### WHAT YOU ARE ASKED TO DO
Show every line of the data where the word "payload" can be found.

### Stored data
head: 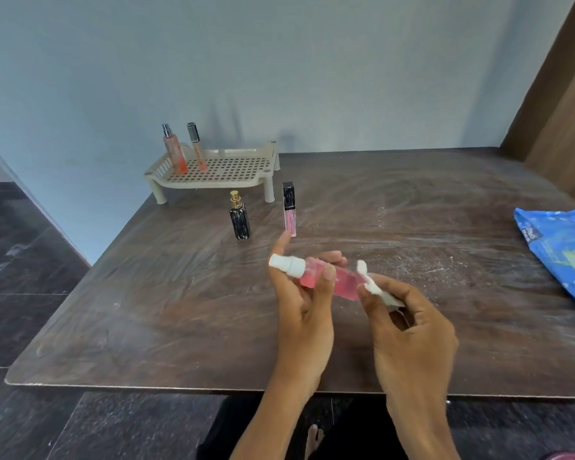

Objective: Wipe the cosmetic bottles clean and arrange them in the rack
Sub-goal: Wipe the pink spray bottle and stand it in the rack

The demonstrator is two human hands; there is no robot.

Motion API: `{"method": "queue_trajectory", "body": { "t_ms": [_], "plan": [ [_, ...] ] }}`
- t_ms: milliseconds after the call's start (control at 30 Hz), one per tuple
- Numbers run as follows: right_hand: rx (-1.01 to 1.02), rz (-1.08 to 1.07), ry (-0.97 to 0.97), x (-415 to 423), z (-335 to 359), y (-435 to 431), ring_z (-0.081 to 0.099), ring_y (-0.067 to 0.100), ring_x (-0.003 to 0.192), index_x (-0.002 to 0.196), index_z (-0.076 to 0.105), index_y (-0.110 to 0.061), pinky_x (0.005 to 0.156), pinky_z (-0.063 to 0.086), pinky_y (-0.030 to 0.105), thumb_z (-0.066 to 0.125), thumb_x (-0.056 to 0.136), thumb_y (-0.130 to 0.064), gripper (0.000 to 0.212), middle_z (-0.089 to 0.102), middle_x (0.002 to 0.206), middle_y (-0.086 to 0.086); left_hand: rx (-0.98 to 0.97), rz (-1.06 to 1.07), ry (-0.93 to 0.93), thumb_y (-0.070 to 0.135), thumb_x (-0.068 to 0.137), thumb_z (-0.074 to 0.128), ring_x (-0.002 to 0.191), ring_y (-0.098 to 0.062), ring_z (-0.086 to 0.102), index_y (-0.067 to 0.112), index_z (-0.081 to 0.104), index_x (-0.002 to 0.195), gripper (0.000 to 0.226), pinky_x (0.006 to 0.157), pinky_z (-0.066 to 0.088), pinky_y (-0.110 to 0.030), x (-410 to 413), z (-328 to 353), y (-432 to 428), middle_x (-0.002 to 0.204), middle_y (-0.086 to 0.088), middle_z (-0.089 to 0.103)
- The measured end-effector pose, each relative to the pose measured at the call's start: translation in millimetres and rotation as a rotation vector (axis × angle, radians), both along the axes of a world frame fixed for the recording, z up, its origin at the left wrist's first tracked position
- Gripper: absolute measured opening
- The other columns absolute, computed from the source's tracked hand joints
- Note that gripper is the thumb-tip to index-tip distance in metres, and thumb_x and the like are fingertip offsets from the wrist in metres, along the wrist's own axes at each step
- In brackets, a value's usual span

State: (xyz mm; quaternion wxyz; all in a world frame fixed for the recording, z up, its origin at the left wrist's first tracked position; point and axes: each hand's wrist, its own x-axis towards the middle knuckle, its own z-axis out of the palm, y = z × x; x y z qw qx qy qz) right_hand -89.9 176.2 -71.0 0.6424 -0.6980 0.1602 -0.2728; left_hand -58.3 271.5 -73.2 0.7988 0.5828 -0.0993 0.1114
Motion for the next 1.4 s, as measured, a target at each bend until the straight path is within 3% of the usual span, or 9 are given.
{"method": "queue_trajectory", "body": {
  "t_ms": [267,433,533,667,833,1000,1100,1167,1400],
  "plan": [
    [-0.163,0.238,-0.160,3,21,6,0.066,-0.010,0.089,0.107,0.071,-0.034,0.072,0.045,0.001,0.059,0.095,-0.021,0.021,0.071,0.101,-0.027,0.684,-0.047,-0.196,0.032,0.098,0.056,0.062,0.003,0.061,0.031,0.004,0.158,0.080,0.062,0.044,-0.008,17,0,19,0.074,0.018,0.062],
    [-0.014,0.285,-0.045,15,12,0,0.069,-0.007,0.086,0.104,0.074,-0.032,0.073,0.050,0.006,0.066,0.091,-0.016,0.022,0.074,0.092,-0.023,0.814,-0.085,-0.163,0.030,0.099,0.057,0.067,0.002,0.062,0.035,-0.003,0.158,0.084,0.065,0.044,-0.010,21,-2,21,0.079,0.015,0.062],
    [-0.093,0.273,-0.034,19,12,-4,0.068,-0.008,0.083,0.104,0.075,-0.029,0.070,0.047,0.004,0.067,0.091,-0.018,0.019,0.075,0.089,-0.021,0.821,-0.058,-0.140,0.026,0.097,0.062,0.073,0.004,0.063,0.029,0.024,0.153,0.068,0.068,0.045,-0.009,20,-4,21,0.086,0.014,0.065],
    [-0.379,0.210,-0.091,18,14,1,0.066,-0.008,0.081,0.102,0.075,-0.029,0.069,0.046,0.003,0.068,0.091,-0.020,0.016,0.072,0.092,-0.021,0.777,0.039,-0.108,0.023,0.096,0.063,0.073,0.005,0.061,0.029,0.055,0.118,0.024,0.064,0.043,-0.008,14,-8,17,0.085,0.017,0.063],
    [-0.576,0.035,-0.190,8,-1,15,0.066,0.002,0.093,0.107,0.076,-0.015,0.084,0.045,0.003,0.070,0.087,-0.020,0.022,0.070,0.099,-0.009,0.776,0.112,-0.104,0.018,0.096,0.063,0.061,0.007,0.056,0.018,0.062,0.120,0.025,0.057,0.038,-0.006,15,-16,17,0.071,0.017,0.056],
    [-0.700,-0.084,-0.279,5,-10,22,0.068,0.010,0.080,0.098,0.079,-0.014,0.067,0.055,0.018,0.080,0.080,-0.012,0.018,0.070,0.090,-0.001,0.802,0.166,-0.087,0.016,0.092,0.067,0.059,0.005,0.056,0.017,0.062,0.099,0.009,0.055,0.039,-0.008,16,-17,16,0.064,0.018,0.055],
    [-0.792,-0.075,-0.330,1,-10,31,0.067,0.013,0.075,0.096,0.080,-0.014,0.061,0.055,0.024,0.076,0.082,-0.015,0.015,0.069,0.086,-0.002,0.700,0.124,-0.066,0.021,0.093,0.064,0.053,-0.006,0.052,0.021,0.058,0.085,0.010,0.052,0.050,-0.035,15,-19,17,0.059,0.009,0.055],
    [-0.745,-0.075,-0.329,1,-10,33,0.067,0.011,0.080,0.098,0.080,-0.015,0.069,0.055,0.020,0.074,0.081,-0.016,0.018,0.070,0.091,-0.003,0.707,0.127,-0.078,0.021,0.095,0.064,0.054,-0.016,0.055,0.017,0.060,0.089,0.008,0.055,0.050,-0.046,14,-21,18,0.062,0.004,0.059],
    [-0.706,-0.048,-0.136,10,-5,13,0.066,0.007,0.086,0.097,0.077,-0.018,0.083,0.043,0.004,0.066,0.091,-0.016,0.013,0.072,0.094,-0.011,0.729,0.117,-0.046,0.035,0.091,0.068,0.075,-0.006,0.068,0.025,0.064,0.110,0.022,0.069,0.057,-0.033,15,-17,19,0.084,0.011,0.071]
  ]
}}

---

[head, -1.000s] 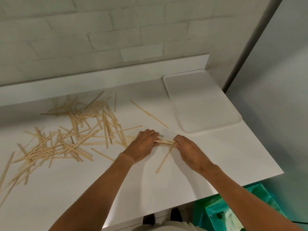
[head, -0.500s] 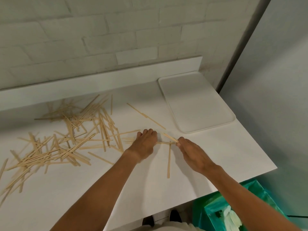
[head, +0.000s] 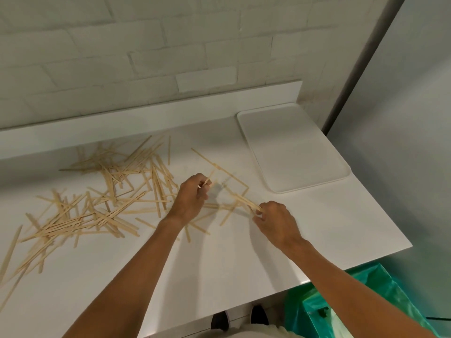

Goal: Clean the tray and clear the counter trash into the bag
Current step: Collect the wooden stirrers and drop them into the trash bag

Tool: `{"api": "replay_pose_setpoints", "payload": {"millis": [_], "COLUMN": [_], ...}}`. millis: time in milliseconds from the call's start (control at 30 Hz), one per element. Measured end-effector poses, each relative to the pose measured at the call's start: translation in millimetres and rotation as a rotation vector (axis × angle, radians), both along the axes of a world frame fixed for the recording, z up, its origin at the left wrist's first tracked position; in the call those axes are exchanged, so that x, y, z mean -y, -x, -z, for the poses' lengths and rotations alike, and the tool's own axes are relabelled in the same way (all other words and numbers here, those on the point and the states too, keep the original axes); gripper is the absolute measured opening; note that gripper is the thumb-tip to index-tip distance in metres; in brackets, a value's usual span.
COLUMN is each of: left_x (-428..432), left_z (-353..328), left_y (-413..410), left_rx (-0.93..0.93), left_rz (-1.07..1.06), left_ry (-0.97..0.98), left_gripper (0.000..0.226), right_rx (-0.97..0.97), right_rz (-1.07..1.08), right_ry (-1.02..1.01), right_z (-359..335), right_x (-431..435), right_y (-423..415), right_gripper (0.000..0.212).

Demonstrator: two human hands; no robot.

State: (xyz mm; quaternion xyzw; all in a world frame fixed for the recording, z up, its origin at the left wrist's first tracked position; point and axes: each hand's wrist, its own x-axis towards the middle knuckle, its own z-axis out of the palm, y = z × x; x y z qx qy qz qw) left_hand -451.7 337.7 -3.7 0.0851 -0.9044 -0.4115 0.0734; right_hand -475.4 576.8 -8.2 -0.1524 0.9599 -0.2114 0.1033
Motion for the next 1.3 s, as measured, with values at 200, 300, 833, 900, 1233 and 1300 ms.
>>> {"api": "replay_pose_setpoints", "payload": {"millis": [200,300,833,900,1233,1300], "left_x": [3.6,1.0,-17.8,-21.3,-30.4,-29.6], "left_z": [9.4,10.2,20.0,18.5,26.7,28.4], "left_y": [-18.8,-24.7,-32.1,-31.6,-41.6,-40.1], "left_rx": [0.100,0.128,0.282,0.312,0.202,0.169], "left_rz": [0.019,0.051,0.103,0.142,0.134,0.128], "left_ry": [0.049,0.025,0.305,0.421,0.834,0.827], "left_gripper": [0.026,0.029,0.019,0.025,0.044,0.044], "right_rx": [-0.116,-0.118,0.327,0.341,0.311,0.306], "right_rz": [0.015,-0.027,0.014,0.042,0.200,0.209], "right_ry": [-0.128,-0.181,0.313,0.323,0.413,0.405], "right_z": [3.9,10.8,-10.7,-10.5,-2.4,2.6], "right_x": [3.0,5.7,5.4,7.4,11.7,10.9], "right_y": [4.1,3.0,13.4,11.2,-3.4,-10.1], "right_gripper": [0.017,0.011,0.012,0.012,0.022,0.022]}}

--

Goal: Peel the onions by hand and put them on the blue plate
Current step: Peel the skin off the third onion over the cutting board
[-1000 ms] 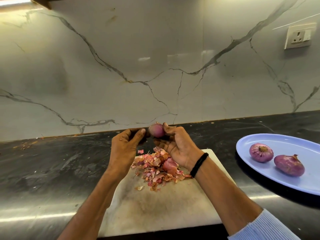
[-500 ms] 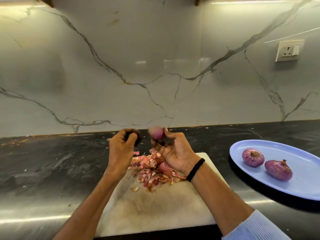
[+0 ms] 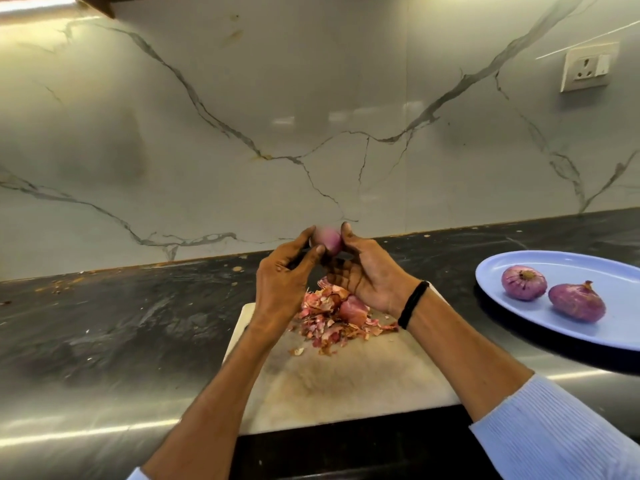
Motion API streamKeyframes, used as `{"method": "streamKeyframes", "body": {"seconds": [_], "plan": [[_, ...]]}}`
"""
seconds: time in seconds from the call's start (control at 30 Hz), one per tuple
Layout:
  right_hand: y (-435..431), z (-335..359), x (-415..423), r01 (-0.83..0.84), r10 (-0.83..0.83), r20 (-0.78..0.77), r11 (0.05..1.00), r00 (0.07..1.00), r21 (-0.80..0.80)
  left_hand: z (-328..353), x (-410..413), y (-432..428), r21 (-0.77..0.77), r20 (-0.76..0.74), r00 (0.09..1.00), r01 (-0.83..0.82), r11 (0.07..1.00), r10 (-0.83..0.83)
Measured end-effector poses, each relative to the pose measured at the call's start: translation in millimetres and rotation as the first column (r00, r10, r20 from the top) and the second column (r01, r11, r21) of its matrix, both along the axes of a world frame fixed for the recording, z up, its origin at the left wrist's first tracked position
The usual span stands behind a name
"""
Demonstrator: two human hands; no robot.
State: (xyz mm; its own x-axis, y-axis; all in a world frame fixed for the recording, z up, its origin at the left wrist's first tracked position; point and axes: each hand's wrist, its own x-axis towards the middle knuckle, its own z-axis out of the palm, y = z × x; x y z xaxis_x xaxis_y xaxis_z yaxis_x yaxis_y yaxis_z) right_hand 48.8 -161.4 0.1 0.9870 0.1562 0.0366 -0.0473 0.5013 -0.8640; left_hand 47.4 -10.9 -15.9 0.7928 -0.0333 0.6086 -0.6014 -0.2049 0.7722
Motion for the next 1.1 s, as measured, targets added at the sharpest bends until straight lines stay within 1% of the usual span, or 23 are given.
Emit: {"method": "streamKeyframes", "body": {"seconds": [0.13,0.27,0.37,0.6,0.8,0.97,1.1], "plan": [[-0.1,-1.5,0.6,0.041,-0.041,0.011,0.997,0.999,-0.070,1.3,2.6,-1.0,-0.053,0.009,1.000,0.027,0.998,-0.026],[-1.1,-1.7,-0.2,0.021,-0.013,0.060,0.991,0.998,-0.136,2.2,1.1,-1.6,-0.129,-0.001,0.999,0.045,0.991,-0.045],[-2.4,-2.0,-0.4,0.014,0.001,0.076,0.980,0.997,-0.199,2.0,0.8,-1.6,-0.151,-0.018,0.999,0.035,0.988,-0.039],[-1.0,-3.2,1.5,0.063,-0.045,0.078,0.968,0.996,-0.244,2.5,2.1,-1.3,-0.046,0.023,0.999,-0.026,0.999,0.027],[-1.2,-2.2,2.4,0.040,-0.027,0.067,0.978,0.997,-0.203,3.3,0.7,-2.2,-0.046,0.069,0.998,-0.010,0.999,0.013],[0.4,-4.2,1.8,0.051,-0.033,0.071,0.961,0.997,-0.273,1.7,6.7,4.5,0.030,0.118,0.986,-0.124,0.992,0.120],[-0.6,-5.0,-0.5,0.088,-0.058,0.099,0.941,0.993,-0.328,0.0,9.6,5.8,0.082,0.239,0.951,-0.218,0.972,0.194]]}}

### EXERCISE SOLUTION
Tool: `{"api": "replay_pose_setpoints", "payload": {"millis": [_], "COLUMN": [_], ...}}`. millis: time in milliseconds from the call's start (control at 30 Hz), one per element. Measured end-effector poses, each relative to the pose measured at the call's start: translation in millimetres and rotation as a rotation vector (axis × angle, radians), both along the axes of a world frame fixed for the recording, z up, its origin at the left wrist's first tracked position; in the call those axes are exchanged, so that x, y, z mean -y, -x, -z, for the poses' lengths and rotations alike, and the tool's own axes are relabelled in the same way (all other words and numbers here, those on the point and the states too, keep the original axes); gripper is the absolute measured opening; note that gripper is the thumb-tip to index-tip distance in metres; in brackets, a value's usual span.
>>> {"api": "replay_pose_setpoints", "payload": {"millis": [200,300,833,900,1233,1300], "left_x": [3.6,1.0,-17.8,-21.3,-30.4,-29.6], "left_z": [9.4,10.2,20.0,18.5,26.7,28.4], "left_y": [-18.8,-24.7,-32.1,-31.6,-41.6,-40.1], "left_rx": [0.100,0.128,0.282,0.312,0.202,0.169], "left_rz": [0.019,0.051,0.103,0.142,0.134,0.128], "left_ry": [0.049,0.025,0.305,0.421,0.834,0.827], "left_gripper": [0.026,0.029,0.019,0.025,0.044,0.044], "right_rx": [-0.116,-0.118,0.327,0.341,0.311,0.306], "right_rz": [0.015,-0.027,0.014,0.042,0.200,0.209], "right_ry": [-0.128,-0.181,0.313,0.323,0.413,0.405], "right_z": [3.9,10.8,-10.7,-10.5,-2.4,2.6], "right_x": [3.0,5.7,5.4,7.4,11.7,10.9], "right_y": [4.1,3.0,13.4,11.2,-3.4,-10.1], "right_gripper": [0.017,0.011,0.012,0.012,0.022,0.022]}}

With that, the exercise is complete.